Weather People

STUDIO: Sunny
MAPS: Partly Cloudy
SPECIAL EFFECTS: Sunny
DELIVERY: Partly Cloudy
FASHION SENSE: Rainy
HAIR: Cloudy

He can't possibly approach the level of a Maria Genero, but despite an annoying habit of twiddling his thumbs while on camera, Don Noe, who's worked at Channel 10 for more than eleven years, really does attempt to forecast the nonweather with a fair dose of pep. Noe, who carries the main weather load at Channel 10 (Todd Tongen and Walt Cronise pitch in during the off-peak hours), doesn't render his graphics with Bryan Norcross's flair, but his efforts are subtly ambitious. Of special note is a doofus boater who rows across the screen (sometimes with a water-skier in tow), and even more impressively, a U.S. map-on-a-spit that rotates to reveal the next topic.

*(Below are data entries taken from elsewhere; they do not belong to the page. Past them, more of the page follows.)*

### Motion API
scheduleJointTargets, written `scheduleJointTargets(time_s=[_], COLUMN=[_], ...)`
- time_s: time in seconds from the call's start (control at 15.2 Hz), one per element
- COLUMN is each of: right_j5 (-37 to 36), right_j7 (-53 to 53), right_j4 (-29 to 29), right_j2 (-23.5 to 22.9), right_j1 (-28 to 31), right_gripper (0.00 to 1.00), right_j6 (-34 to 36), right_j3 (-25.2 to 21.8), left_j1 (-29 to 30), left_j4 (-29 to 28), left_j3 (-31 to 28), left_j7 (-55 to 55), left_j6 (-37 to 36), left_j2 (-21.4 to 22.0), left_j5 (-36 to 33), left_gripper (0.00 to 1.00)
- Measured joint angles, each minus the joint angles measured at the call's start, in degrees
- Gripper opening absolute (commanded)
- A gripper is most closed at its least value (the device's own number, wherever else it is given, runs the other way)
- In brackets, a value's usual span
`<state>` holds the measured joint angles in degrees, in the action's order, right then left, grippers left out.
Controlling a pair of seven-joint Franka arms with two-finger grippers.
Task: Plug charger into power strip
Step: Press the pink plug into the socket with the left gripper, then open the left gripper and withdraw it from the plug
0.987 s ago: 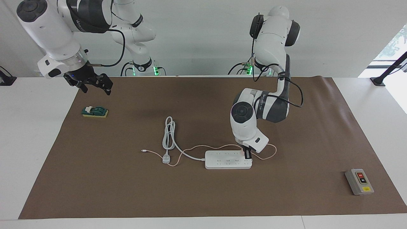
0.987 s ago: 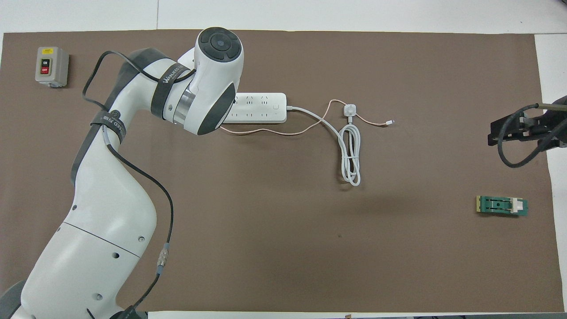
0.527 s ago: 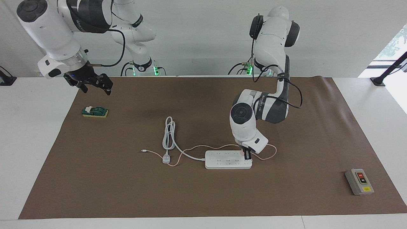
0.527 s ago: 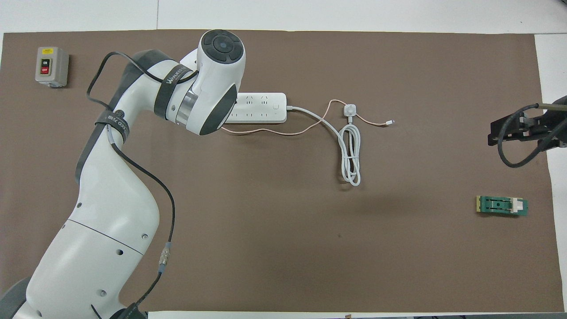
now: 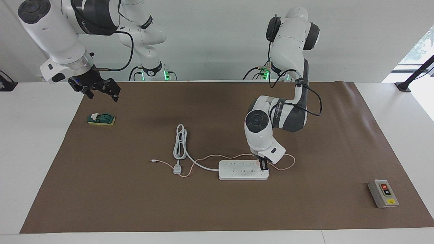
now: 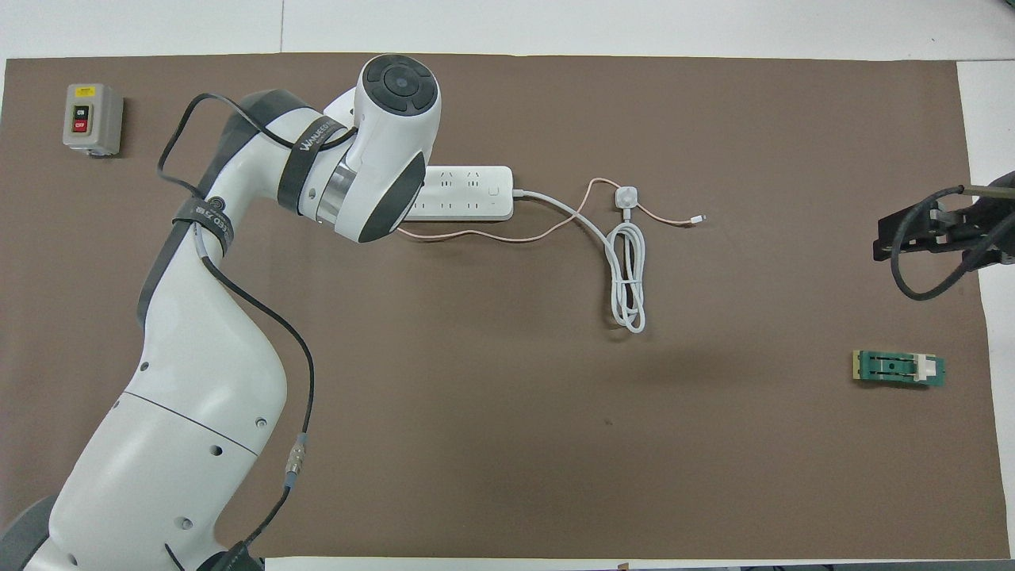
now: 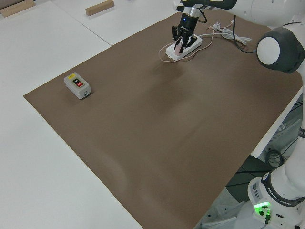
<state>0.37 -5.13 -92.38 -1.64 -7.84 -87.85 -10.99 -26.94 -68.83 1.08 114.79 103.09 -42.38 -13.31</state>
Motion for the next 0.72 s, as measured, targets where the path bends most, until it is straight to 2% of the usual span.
scheduleJointTargets(time_s=[0.07, 0.13, 0.46, 0.72], right_j5=[0.0, 0.0, 0.0, 0.0], right_j7=[0.0, 0.0, 0.0, 0.0], right_j4=[0.0, 0.0, 0.0, 0.0], right_j2=[0.0, 0.0, 0.0, 0.0], right_j1=[0.0, 0.0, 0.0, 0.0], right_gripper=[1.00, 1.00, 1.00, 1.00], right_j6=[0.0, 0.0, 0.0, 0.0], right_j3=[0.0, 0.0, 0.0, 0.0], left_j1=[0.0, 0.0, 0.5, 2.7], left_j4=[0.0, -0.1, -0.2, 0.3], left_j3=[0.0, 0.0, 0.1, -0.2], left_j7=[-0.8, -2.4, -7.2, -12.1], left_j6=[0.0, 0.2, -0.1, -4.4], left_j2=[0.0, 0.0, 0.3, 4.3], left_j5=[0.0, 0.0, 2.3, 4.7], left_gripper=[0.74, 1.00, 1.00, 1.00])
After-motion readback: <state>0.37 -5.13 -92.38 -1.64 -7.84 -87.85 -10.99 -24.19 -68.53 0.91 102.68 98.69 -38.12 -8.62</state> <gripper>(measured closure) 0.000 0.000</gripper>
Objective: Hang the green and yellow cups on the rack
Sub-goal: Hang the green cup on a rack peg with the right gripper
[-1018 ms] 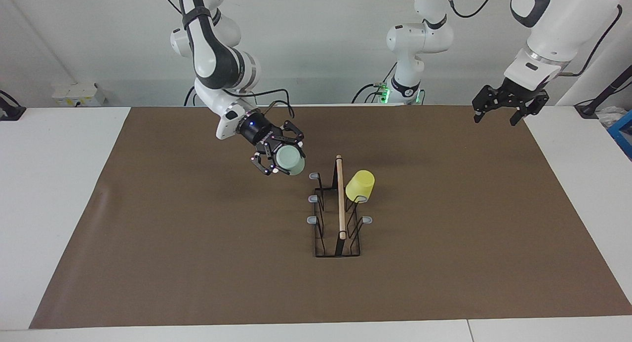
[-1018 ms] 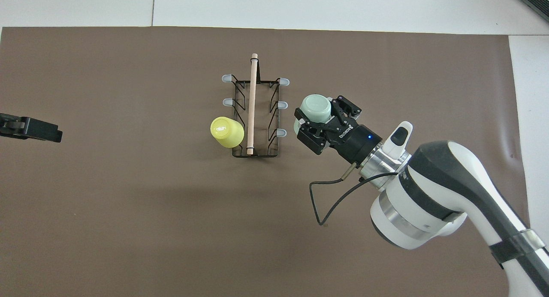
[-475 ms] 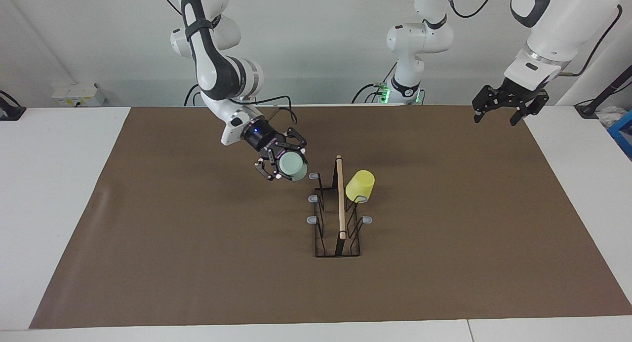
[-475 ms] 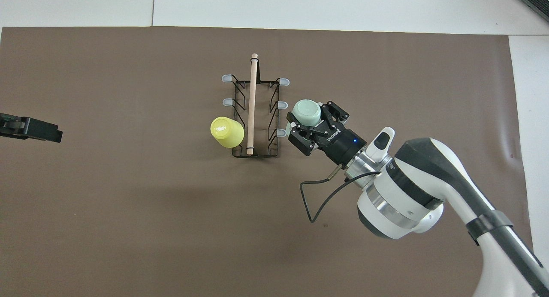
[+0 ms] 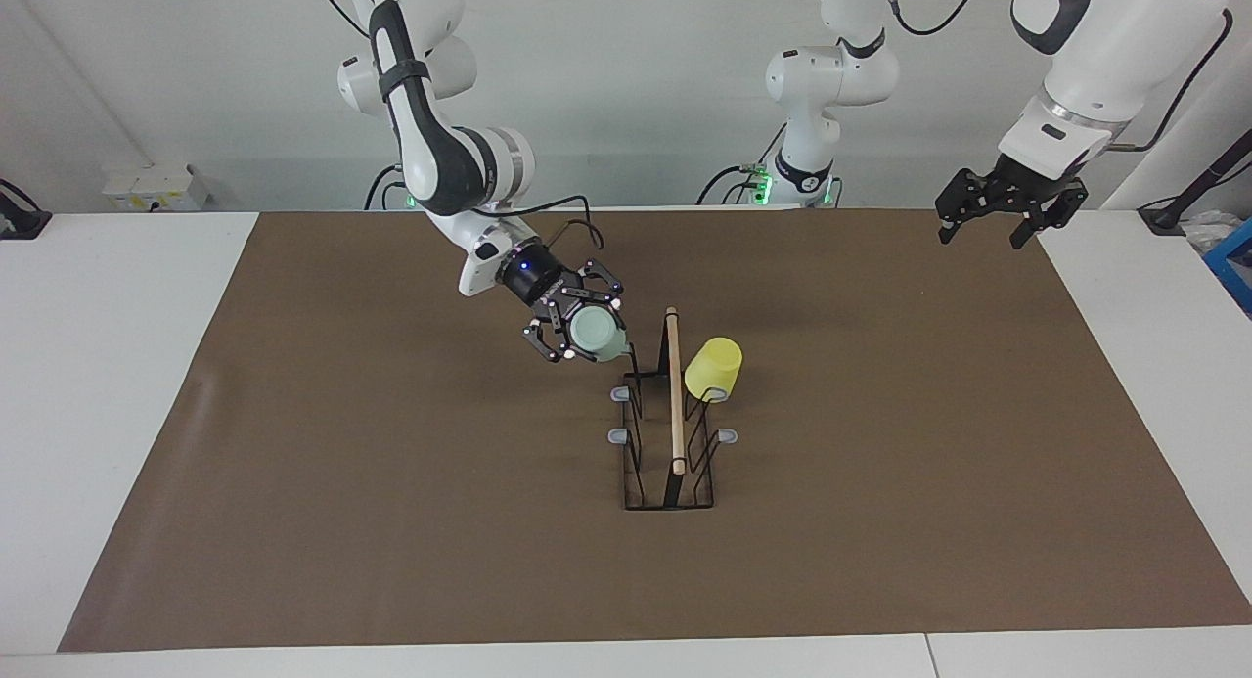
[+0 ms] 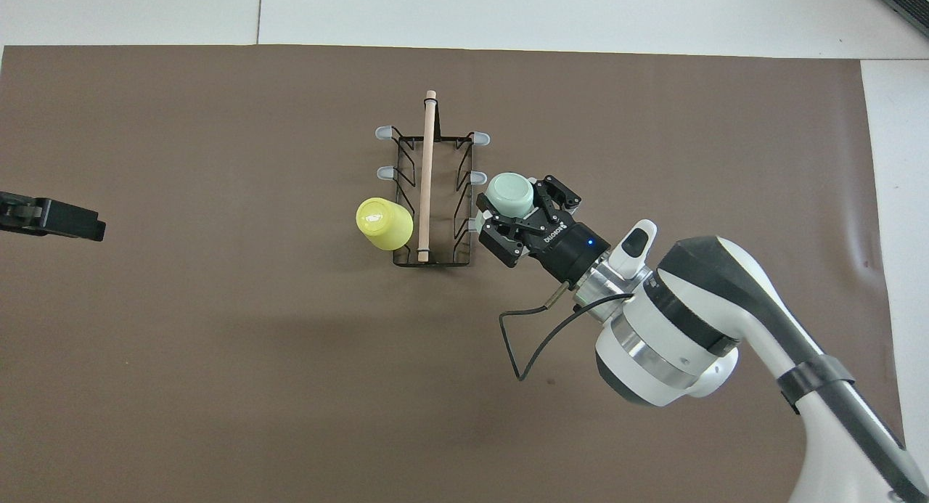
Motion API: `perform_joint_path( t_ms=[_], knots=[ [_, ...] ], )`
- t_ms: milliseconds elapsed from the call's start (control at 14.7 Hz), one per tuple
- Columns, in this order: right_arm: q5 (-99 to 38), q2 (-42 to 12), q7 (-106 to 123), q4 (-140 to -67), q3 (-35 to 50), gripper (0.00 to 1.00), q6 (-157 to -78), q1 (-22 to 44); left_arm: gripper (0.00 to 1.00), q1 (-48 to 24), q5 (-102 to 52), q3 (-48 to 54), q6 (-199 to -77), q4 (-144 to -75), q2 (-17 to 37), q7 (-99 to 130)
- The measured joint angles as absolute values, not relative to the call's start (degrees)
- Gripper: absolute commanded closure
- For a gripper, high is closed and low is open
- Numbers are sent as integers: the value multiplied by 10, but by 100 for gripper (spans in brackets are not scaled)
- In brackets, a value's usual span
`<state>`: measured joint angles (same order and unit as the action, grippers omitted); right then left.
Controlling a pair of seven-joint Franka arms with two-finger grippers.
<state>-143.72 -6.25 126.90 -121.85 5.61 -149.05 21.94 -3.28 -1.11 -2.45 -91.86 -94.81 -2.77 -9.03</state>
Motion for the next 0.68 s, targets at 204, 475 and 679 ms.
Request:
perform_joint_path(
  t_ms=[204,475,679],
  knots=[
    [-1439,-70,1275,-1215,56,48,-1490,227,0,-33,-11,-25,-919,-948,-28,-90],
    [-1447,-79,1297,-1213,56,49,-1489,227,0,-33,-11,-25,-919,-948,-28,-90],
    [-1453,-86,1303,-1211,56,49,-1486,229,0,-33,-11,-25,-919,-948,-28,-90]
  ],
)
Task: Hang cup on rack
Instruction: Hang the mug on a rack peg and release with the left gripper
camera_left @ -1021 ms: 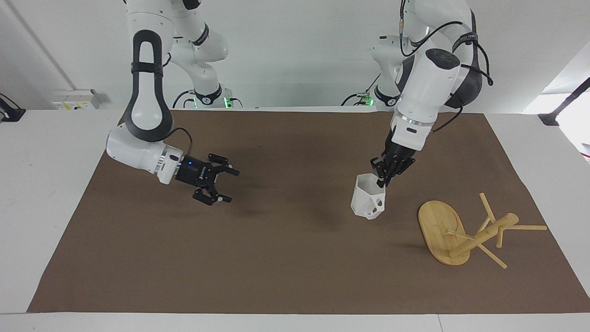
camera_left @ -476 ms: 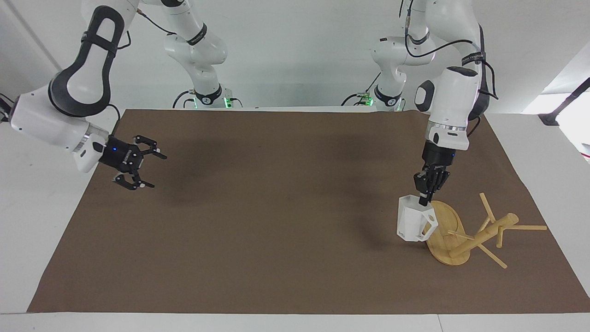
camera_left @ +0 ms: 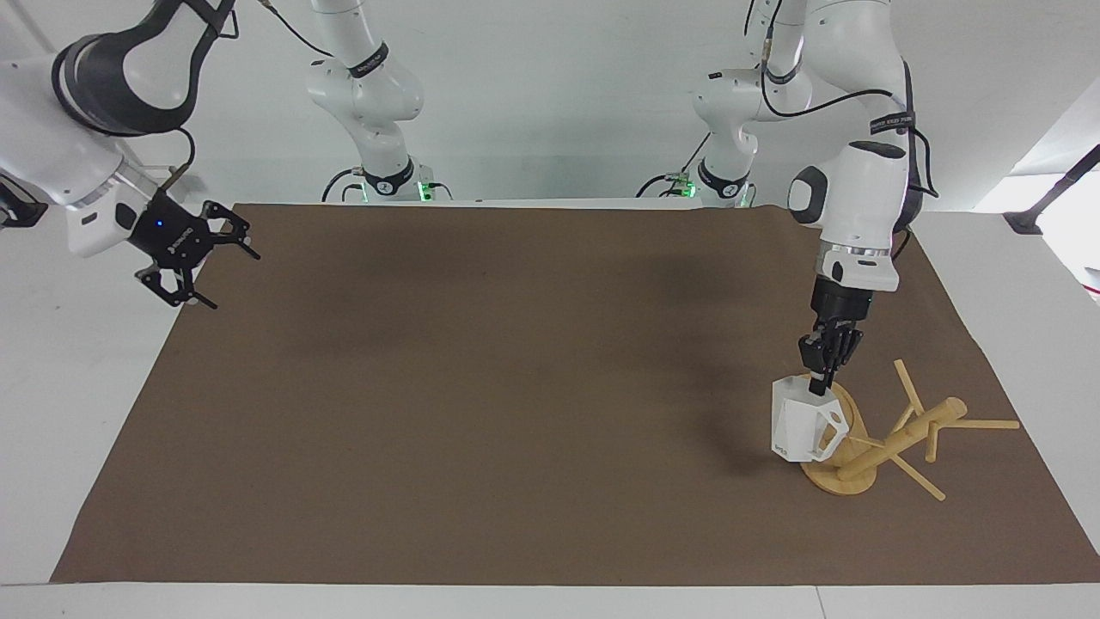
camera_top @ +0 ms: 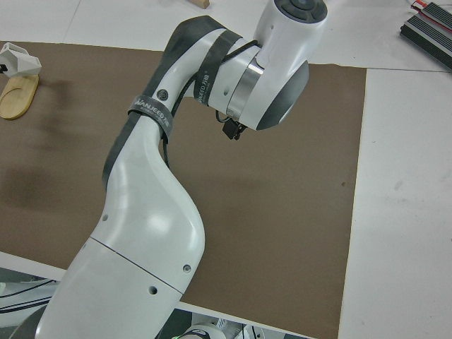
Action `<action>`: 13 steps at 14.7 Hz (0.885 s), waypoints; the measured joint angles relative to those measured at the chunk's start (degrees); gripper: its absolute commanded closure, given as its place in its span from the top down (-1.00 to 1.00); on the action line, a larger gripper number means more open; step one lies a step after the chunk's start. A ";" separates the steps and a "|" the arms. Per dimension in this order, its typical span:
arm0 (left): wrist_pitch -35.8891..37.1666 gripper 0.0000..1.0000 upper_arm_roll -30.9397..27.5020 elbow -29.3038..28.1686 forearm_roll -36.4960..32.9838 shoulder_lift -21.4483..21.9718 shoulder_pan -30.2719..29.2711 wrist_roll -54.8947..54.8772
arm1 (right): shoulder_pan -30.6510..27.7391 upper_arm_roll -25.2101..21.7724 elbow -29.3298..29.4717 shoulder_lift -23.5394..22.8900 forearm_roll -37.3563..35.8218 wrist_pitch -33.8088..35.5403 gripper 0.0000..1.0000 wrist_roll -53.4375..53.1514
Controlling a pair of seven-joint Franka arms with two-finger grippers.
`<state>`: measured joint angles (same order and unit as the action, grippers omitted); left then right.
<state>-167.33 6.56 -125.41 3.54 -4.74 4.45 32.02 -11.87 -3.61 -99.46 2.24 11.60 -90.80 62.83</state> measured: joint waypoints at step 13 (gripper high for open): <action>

Born and reared in Wisconsin, the 39-year-old, AMS-approved Noe might be the definitive weather nerd, having always wanted to be a weathercaster. His cornball press bio states that Noe "fell in love with weather at the age of ten while watching a fierce thunderstorm tear up a large elm tree in his back yard." Noe supposedly went to the library the next day to check out all the weather books he could find and spent his allowance on a thermometer. Asked if the story is true, Noe says simply, "Yup." About his reasons for getting into the television business, he's a bit more forthcoming: "I was interested in radio for a while, but radio didn't pay that well."

Noe is the first to admit that fashion is not foremost on his mind. His wife picks out his clothes for him, he says - at Saks and Bloomies - which is curious, given that his wardrobe has all the color and flair of a Sears catalogue.

Despite his claim that "my taste is mostly in my mouth, I guess," Noe would stand to gain points by shopping for himself and by taking a risk or two every now and then. Once cited by People magazine as a "crazy" weathercaster, Noe insists he's put his wild days behind him. "Once in Green Bay, I stood on my head," he says. "On a Friday, I said, `It's gonna be a great weekend, and if it isn't, I'll come in Monday and do the forecast standing on my head.' Well, it poured. And on Monday I did the weather standing on my head, with my tie flopping down in my face. I've also dressed up as a groundhog and as Paul Revere. Now I'm approaching 40, though, and I've got a wife and two kids, so I guess I don't do those things any more."

More's the pity.

WLTV-TV Channel 23
Javier Romero
Monday - Friday at 5:30, 6:00, and 10:30 p.m.

STUDIO: Cloudy
MAPS: Partly Cloudy
SPECIAL EFFECTS: Cloudy
DELIVERY: Sunny
FASHION SENSE: Partly Cloudy
HAIR: Partly Cloudy

Aside from the fact that he's Channel 23's main meteorological man (Eduardo Lujan pinch hits) one remarkable feature puts the dimple-faced Javier Romero on the weather map, figuratively speaking: His delivery would qualify him for a career as an auctioneer.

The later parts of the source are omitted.